Overall, bankruptcies rose 50 percent to 253 in the first six months of the year compared to the first half of last year — still a fifth below pre-pandemic levels.
Retail, hospitality and construction companies have so far dodged the surge in post-Covid bankruptcies thanks to an ongoing boom in demand.
But according to a study by consulting firm Deloitte, more than twice as many service companies – half of them in the financial services sector – have gone bankrupt this year compared to 2021.
But the number of corporate failures is likely to increase significantly from next year, especially as the government begins to withdraw its tax debt stockpiling program.
“Unfortunately, I expect Covid insolvencies to increase in the coming years,” said David Van Dessel, partner in financial advisory at Deloitte. “However, I don’t expect the ‘tsunami’ predicted by some other commentators thanks to the introduction of the debt stock.”
According to the latest earnings figures, 3 billion repayments are due from January.
“Although not all companies will be able to fully repay this debt, I believe this will result in a spread of bankruptcy activity over several years rather than a large, rapid increase,” Van Dessel said.
Troubled small businesses should use the state’s new fast-track bankruptcy scheme to help them get back on their feet, said Neil Hughes, managing partner at consultancy Baker Tilly Ireland.
Revenue and other creditors are likely to treat companies favorably under the program known as the Small Company Administrative Rescue Process (SCARP), he said.
Just this week, the IRS approved a 97.5 percent write-off on a small retailer’s tax debt.
“I’ve never seen anything like it,” said Mr.

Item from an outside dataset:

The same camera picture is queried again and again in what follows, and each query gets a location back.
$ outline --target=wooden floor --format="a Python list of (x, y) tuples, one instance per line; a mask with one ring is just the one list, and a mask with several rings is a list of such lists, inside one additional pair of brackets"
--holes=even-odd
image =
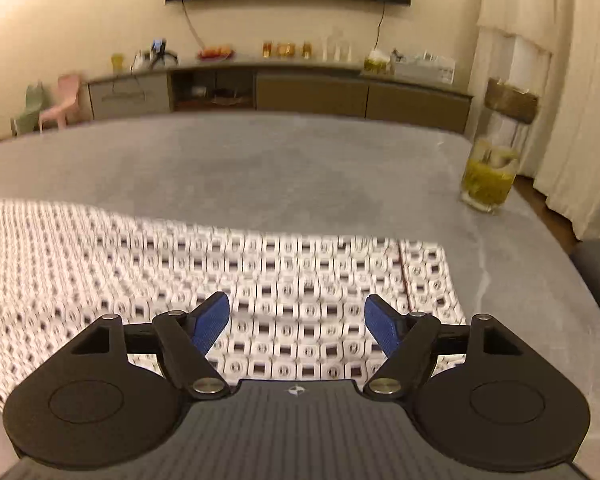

Hughes. “This is a seismic change in how creditors approach bankruptcy. You can expect Revenue to be very constructive about this.”
To date, only four companies surveyed by Deloitte have used the system.
Mr Hughes said companies should “take the bull by the horns” and enter the SCARP process to avoid liquidation.
According to Deloitte, 167 companies that classify themselves as service firms have gone bust so far this year, accounting for 66 percent of the total.
Of these, 84 were financial services companies and 33 were real estate companies.
In the case of external services, the construction industry was the second-largest group of insolvencies with 23 insolvencies.
But that number is down 26 percent compared to the same period in 2021, when there was a three-month partial shutdown of the construction sector. Retail and hospitality bankruptcies were flat or even down slightly from the first six months of 2021 after recording artificially low rates last year.
“There has been very generous government support that has been extended and very well timed so that it was not withdrawn until demand came back,” said Gerard Brady, chief economist at Ibec Group. “That probably explains the absence of the ‘tsunami’ of bankruptcies that many practitioners spoke of last year.”
According to Deloitte, 568 companies went bankrupt in 2019. The number rose to 575 in 2020 before falling to 401 last year. At the height of the financial crisis, there were more than 1,500.